And so, I live with M.S. Of course, there have been hospitalizations, emergency room trips, medications that didn’t work and made me look like a heroin user. Steroids that made my weight skyrocket. Drug companies that called to beg me to stay on their gold standard priced treatment. Do people think I’m drunk when I leave a restaurant with weak legs? All the time. Might it keep me in bed for the better part of a week? The truth is, yes.
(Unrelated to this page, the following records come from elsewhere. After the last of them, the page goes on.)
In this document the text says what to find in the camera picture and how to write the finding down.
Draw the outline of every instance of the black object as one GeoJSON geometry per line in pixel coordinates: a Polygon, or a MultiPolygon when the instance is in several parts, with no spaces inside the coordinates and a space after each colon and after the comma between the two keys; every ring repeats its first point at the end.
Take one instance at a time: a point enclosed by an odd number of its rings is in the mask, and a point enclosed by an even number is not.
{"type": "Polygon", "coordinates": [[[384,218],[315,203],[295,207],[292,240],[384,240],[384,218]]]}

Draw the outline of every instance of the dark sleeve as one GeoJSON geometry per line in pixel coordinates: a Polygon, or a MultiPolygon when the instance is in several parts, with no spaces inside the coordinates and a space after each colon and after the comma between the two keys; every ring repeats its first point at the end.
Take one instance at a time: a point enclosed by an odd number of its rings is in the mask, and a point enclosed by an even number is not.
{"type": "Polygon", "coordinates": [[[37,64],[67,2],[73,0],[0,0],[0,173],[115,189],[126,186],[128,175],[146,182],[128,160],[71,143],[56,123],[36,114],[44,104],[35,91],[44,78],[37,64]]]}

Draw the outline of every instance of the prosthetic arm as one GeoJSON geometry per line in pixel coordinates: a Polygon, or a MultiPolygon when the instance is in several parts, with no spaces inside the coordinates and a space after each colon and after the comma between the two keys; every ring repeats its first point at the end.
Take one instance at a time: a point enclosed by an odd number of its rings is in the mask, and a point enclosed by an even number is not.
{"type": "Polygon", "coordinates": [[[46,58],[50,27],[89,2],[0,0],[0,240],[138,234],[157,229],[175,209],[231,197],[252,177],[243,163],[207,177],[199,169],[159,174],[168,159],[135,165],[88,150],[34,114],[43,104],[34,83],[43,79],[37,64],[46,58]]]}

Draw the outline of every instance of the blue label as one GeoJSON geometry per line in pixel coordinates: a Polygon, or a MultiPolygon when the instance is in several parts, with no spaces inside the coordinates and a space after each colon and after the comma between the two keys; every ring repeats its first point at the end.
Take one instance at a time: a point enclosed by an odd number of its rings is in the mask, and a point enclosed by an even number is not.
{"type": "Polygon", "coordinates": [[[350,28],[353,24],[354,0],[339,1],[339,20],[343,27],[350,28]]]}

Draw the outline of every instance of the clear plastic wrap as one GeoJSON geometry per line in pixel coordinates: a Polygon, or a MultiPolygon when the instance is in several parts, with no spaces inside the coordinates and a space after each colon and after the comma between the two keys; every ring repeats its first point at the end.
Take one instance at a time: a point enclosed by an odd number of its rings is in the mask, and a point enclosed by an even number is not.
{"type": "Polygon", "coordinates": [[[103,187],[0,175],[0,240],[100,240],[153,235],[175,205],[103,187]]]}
And yet…There are now thirty years on top of that first thirty with mountains more happiness than sorrow. A warned-against second child who thinks like me and tells me what books I should be reading. A granddaughter. A husband who asked me to marry him when I was bald from chemotherapy. A beautiful antique home where I garden much of the three acres. The most pleasant and whimsical greenhouse I built last year. Twenty years of teaching with accolades I would never have imagined.

White boxy greenhouse

The greenhouse

Did the Multiple Sclerosis go away? No. But what I said to myself that first year was, “I have to do ___ now, because who knows if I will be able to do it tomorrow.” So, I went to Harvard and changed careers. I work until every bone and muscle in my body hurts so badly, I have to lie down on almost any surface I can find. M.S., or not, I do more physical work than any woman I know. Sometimes, I cannot do it tomorrow. And somethings, I will never be able to do tomorrow again. I never could ride a bike again. But I have ridden my stationary bike thousands of miles. I can toss weights around like child’s toys. Seeing my daughter with her own daughter brings tears to my eyes. And “I have to do it today,” has never failed me. Perhaps I won’t be able to do it tomorrow, but with a little luck, I am already doing it today.